Пропел протяжный стон стрелы;
Метнулись в яркий день орлы,
Владыки круч, жильцы скалы,
Далеко слышен гул полета;
Как эхо гор, в ответ из мглы
Жестоким смехом вторит кто-то.
Стрелок, одет в медвежий мех,
Выходит, стал у черных вех.
Смолк шум орлов; смолк злобный смех;
Белеет снег; в тиши ни звука…
Стрелок, продлить спеша успех,
Вновь быстро гнет упругость лука.
Но чу! вновь стоп стрелы второй.
Враг, стоя за крутой горой,
Нацелил в грудь стрелка, — и строй
Орлов опять метнулся дико.
Стрелок упал; он, как герой,
Встречает смерть без слов, без крика.
Багряный ток смочил снега,
Простерты рядом два врага…
Тишь гор угрюма и строга…
Вдали, чуть слышно, взвыла вьюга…
Вей, ветер, заметай луга,
Пусть рядом спят, навек, два друга!

Валерий Брюсов

Орел двуглавый

Бывало, клекотом тревожа целый мир
И ясно озарен неугасимой славой,
С полуночной скалы взлетал в седой эфир
Орел двуглавый.
Перун Юпитера в своих когтях он нес
И сеял вкруг себя губительные громы,
Бросая на врагов, в час беспощадных гроз,
Огней изломы.
Но с диким кобчиком, за лакомый кусок
Поспорив у моря, вступил он в бой без чести,
И, клюнутый в крыло, угрюм, уныл и строг,
Сел на насесте.
Пусть рана зажила, — все помня о былом,
Он со скалы своей взлетать не смеет в долы,
Лишь подозрительно бросает взор кругом,
Страшась крамолы.
Пусть снова бой идет за реки, за моря,
На ловлю пусть летят опять цари пернатых;
Предпочитает он, чем в бой вступать, — царя,
Сидеть в палатах.
Но, чтоб не растерять остаток прежних сил,
Порой подъемлет он перун свой, как бывало…
И грозной молнией уж сколько поразил
Он птицы малой!
И сколько вкруг себя он разогнал друзей,
Посмевших перед ним свободно молвить слово:
Теперь его завет один: «Дави и бей
Всё то, что ново!»
Бывало, пестунов он выбирать умел,
Когда он замышлял опять полет гигантский,
Потемкин был при нем, Державин славу пел,
Служил Сперанский.
Но пустота теперь на северной скале;
Крыло орла висит, и взор орлиный смутен,
А служит птичником при стихнувшем орле
Теперь Распутин.

Валерий Брюсов

Польше

Орел одноплеменный!
…Верь слову русского народа:
Твой пепл мы свято сбережем,
И вата общая свобода,
Как феникс, возродится в нем
Ф. ТютчевПровидец!

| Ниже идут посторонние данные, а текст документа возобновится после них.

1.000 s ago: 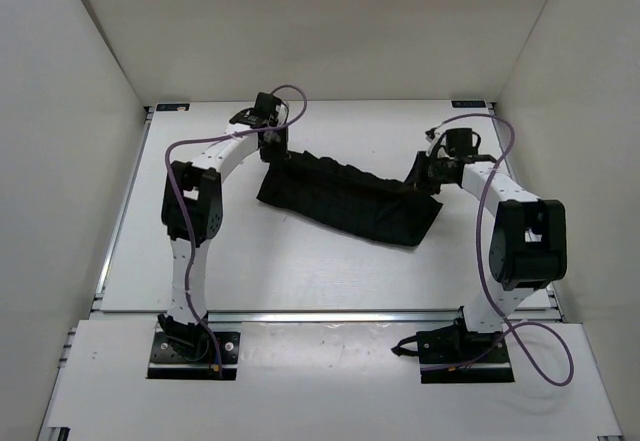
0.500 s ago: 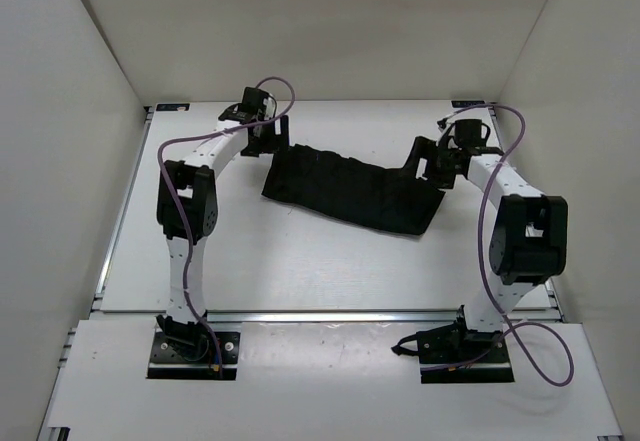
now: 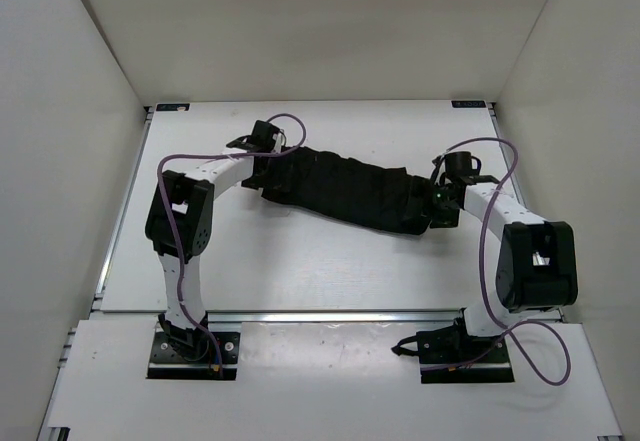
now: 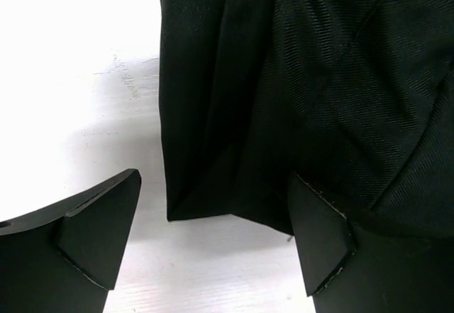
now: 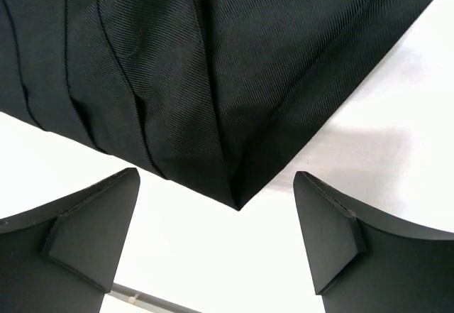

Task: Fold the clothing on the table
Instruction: Fold the skirt

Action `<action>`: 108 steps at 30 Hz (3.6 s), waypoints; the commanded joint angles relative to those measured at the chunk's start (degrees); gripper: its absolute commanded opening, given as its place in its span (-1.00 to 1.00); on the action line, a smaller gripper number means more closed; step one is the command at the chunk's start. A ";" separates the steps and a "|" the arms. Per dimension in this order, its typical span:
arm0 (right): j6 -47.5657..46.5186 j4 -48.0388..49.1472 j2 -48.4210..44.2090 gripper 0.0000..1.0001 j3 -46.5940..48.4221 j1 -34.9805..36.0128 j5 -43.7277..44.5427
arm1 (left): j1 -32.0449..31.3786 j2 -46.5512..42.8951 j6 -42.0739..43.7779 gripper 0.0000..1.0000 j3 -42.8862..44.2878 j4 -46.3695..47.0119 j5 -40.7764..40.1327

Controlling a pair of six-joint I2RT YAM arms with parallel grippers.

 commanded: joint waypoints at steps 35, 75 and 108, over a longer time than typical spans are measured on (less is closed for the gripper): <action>0.92 5.17 11.83 0.47 6.71 -0.09 0.21 | -2.89 -8.65 -0.97 0.49 -12.23 -0.49 2.63; -3.74 2.63 13.77 -0.99 13.12 -2.37 0.03 | 0.19 -5.31 -4.14 -0.49 -9.50 5.40 7.20; 6.54 5.43 20.36 -1.00 39.93 26.19 -12.36 | -6.49 2.95 -10.38 -0.88 -6.78 11.82 19.68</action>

Стих твой осужденный
Не наше ль время прозревал,
Когда «орел одноплеменный»
Напрасно крылья расширял!
Сны, что тебе туманно снились,
Предстали нам, воплощены,
И вещим светом озарились
В багровом зареве войны.
Опять родного нам народа
Мы стали братьями, — и вот
Та «наша общая свобода,
Как феникс», правит свой полет.
А ты, народ скорбей и веры,
Подъявший вместе с нами брань,
Услышь у гробовой пещеры
Священный возглас; «Лазарь, встань!»
Ты, бывший мертвым в этом мире,
Но тайно памятный Судьбе,
Ты — званый гость на нашем пире,
И первый наш привет — тебе!
Простор родимого предела
Единым взором облелей,
И крики «Польска не сгинела!»
По-братски, с русским гимном слей!

Валерий Брюсов

Вот вновь мои мечты ведут знакомый танец…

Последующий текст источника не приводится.